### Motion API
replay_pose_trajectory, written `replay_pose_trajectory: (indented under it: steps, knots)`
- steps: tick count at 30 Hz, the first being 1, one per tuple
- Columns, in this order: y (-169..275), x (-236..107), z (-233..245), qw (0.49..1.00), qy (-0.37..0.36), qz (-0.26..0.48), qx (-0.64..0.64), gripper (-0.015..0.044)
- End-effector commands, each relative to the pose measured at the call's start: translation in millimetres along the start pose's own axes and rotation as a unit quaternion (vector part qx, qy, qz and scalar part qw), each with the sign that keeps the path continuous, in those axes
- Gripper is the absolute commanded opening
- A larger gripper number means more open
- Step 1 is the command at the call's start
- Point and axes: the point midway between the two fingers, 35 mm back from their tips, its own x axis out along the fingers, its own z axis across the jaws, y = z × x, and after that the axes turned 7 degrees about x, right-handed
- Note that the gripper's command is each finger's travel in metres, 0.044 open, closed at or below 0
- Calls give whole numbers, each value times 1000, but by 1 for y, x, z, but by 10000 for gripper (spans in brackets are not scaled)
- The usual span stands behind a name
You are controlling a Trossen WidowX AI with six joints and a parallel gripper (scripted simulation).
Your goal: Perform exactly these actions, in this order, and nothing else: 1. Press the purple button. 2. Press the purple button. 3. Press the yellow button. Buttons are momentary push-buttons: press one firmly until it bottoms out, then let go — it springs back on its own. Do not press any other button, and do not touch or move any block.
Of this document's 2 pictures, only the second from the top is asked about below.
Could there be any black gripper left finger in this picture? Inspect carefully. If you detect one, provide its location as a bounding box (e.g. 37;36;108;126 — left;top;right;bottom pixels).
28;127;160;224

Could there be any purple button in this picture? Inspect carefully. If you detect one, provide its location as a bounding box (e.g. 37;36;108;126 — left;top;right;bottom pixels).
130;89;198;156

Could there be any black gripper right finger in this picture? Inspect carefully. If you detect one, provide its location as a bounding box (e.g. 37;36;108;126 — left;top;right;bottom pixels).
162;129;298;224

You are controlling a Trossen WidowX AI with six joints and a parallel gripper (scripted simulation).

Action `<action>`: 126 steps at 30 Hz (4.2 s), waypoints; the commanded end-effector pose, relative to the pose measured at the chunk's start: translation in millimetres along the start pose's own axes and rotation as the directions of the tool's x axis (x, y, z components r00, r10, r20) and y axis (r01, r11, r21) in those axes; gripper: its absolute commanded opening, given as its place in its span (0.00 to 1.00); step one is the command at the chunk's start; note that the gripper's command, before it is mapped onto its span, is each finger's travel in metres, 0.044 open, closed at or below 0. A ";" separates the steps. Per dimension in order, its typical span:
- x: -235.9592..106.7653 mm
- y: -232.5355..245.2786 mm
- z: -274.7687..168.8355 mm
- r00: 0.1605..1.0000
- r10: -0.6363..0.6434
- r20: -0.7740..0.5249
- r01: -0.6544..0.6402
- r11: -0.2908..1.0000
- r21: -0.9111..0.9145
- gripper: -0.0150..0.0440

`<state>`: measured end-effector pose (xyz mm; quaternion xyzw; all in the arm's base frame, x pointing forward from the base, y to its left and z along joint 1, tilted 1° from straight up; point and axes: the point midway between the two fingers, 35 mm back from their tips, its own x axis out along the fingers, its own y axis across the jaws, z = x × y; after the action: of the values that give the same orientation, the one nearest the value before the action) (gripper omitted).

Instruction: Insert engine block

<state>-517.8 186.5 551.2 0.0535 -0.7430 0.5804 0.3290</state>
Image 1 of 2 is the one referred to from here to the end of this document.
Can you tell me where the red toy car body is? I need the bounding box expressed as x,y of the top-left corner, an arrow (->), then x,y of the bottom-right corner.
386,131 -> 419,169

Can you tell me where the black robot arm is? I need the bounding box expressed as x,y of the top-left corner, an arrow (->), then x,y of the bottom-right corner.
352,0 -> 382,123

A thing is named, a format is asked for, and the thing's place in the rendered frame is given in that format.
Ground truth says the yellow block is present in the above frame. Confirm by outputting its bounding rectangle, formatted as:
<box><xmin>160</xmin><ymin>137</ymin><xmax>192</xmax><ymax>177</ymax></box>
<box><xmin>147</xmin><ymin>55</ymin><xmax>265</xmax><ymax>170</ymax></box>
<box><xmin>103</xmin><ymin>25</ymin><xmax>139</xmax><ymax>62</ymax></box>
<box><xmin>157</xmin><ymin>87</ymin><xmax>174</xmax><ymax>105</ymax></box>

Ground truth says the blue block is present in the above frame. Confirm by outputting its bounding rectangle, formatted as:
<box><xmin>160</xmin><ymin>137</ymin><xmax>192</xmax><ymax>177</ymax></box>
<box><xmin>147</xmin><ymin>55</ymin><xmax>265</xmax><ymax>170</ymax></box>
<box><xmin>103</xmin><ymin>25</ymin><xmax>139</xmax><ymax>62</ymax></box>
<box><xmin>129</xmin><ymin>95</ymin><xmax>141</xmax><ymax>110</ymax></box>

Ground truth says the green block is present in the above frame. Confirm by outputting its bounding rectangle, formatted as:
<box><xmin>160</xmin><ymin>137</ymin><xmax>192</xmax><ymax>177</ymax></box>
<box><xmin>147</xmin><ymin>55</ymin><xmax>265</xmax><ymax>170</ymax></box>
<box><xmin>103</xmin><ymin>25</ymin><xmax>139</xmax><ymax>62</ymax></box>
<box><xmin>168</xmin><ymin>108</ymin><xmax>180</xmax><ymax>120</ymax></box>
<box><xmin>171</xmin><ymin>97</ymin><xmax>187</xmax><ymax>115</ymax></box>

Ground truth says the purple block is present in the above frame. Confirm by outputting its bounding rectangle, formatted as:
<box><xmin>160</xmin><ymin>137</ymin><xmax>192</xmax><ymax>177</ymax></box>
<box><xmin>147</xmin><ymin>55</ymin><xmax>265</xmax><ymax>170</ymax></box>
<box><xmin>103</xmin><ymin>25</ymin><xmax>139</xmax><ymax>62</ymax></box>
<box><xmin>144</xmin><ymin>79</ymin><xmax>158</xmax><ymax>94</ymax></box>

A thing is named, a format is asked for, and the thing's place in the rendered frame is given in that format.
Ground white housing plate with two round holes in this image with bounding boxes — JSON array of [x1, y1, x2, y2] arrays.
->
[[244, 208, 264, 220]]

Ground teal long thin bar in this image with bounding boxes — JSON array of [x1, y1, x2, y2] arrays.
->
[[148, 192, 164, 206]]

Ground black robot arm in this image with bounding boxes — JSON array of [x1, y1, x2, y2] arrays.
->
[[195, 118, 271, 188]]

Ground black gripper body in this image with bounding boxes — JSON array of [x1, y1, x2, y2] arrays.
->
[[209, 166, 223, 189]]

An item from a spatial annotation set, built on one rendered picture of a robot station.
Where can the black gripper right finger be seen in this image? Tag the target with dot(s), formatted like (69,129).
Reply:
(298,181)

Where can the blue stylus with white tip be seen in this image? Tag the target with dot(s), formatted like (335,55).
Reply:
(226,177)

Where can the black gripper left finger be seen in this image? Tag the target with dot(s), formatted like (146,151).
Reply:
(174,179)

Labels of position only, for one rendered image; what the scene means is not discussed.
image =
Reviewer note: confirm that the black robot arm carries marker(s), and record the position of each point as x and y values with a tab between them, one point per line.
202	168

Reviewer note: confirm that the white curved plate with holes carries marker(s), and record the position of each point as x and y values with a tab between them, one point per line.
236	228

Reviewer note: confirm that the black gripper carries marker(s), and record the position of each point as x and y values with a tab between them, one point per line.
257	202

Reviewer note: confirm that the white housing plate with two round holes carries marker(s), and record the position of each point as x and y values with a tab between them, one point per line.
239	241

...

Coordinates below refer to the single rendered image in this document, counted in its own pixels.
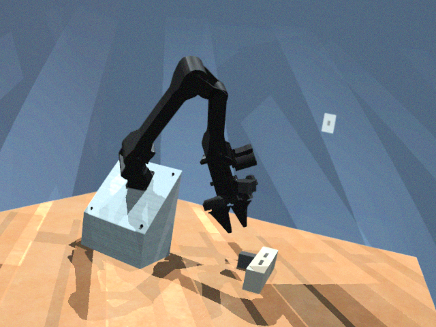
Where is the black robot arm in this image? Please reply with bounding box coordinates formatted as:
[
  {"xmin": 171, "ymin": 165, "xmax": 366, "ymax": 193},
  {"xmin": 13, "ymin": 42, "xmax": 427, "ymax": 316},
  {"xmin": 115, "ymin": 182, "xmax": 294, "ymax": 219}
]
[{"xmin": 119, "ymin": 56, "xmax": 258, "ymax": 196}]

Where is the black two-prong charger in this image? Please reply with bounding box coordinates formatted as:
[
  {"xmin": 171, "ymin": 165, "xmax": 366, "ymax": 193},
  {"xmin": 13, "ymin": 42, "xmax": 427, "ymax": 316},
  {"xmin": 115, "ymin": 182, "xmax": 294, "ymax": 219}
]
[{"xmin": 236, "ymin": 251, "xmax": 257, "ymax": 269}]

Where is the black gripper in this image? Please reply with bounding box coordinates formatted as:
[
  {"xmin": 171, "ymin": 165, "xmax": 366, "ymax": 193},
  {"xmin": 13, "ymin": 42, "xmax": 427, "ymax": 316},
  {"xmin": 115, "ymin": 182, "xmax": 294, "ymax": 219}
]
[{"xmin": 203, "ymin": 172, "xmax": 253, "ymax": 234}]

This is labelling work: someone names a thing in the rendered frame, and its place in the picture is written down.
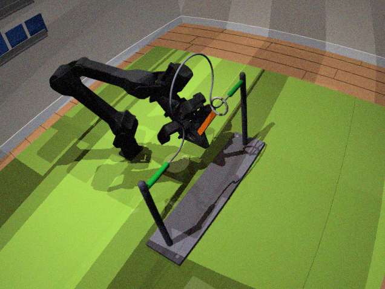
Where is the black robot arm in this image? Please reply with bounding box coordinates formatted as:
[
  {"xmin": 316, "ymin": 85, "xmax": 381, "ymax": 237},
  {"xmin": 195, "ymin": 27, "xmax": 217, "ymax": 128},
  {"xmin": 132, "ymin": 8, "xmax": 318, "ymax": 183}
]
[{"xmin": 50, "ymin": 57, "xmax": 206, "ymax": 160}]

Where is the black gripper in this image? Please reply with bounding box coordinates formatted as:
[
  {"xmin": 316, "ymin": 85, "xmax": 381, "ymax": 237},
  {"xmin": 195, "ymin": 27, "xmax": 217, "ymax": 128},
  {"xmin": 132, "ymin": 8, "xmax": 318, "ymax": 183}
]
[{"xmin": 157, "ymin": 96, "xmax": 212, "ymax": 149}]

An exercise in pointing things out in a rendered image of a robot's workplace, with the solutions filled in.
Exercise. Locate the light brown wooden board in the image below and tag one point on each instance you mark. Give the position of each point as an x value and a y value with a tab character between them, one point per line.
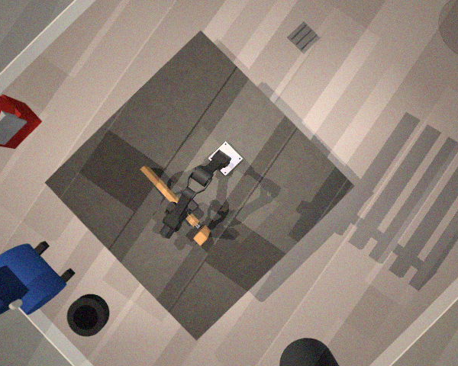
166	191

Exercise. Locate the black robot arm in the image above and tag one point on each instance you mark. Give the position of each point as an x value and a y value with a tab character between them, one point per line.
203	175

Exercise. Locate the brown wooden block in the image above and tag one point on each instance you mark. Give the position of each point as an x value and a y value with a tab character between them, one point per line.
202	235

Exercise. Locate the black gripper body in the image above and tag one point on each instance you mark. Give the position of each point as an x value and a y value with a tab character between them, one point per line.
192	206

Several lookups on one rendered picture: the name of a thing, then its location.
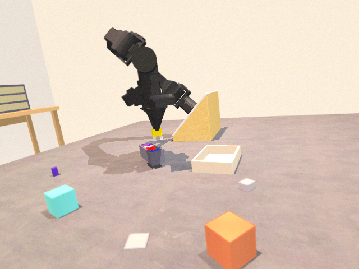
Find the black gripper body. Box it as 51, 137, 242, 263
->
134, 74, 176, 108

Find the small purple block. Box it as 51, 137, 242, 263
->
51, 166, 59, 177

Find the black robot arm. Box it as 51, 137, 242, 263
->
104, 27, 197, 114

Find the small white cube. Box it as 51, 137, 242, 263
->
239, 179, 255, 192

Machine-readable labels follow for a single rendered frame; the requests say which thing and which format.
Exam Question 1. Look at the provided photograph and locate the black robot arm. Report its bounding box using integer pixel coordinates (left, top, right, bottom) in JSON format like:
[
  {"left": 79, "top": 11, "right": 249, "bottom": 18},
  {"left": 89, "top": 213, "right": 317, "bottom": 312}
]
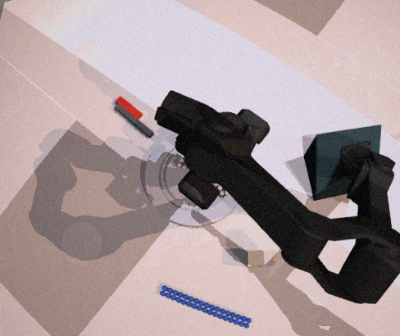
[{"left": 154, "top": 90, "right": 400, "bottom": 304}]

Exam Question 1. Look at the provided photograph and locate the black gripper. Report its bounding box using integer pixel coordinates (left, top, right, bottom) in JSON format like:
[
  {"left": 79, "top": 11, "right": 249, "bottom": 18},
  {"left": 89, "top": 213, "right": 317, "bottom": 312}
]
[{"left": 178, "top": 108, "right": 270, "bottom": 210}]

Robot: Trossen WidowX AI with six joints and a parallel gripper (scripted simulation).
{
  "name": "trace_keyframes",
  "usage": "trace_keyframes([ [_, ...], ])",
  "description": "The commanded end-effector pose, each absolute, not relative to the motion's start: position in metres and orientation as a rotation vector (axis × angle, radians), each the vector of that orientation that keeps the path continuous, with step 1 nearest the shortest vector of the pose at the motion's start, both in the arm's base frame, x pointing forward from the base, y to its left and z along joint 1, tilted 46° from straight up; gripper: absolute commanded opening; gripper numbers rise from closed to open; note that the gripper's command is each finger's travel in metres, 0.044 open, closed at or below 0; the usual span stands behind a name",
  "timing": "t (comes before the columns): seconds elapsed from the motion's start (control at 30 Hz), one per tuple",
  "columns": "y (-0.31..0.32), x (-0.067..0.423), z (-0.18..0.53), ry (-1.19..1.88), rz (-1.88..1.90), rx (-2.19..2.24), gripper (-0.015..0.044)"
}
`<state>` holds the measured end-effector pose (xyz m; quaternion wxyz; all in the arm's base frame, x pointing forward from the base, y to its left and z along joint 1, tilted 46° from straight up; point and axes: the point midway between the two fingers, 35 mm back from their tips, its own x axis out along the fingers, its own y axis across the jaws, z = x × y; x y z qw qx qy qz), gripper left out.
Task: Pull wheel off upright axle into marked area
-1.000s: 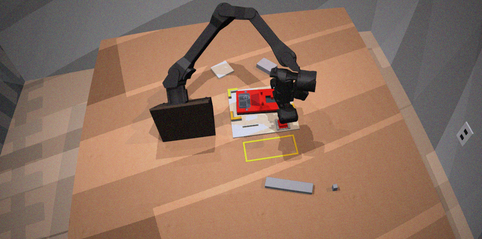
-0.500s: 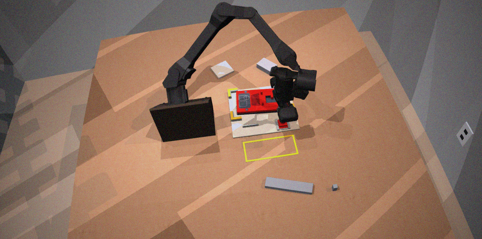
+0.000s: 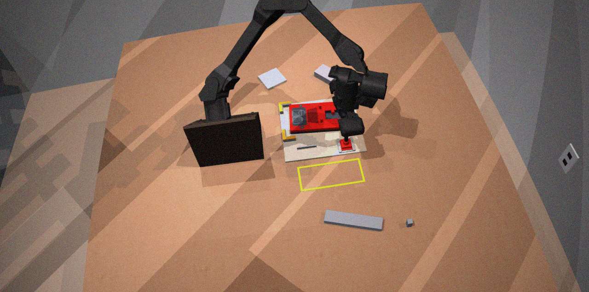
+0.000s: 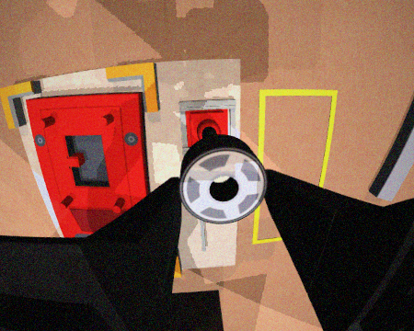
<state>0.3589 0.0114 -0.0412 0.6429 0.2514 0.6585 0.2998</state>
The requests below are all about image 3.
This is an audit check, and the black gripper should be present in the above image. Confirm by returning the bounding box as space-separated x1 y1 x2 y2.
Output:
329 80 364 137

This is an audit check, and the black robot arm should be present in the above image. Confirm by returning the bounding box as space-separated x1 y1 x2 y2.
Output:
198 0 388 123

...

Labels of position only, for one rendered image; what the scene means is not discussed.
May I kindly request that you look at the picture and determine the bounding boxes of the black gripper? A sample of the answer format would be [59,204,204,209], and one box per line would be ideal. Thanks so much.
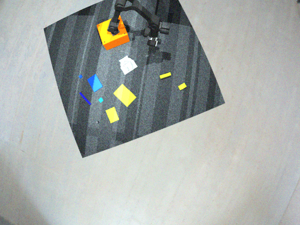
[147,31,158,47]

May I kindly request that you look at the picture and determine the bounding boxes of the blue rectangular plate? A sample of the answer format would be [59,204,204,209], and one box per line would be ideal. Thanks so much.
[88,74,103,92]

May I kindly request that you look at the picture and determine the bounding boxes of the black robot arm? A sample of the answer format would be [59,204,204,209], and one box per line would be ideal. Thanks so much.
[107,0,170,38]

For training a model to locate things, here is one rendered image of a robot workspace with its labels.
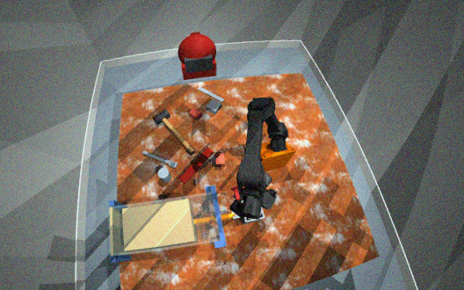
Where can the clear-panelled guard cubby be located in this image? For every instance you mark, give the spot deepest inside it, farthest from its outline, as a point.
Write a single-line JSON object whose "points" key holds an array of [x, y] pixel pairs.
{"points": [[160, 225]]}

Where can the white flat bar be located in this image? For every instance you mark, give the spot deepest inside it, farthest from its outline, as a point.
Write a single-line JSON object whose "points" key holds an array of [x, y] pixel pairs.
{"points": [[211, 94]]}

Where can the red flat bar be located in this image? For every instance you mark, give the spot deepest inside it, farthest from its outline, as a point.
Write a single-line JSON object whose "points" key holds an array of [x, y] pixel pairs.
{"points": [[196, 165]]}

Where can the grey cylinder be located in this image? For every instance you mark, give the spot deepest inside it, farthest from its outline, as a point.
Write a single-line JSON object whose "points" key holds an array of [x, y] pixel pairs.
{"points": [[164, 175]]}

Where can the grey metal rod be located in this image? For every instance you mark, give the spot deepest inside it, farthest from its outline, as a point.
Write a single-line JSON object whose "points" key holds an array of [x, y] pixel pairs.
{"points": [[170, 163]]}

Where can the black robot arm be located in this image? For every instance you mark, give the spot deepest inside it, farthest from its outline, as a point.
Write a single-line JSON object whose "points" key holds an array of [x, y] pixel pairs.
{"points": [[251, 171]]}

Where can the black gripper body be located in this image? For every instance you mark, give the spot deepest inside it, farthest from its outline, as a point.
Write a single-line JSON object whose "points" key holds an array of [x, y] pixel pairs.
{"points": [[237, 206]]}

■ Task ■
Give only the lines from the one holding "### Motion API" through the one holding "- steps: tick", each restated exactly as it appears above.

■ Written solution ■
### Motion API
replay_pose_trajectory, written `replay_pose_trajectory: (indented under it: steps, knots)`
- steps: tick count at 30 Hz, the first being 1, one per tuple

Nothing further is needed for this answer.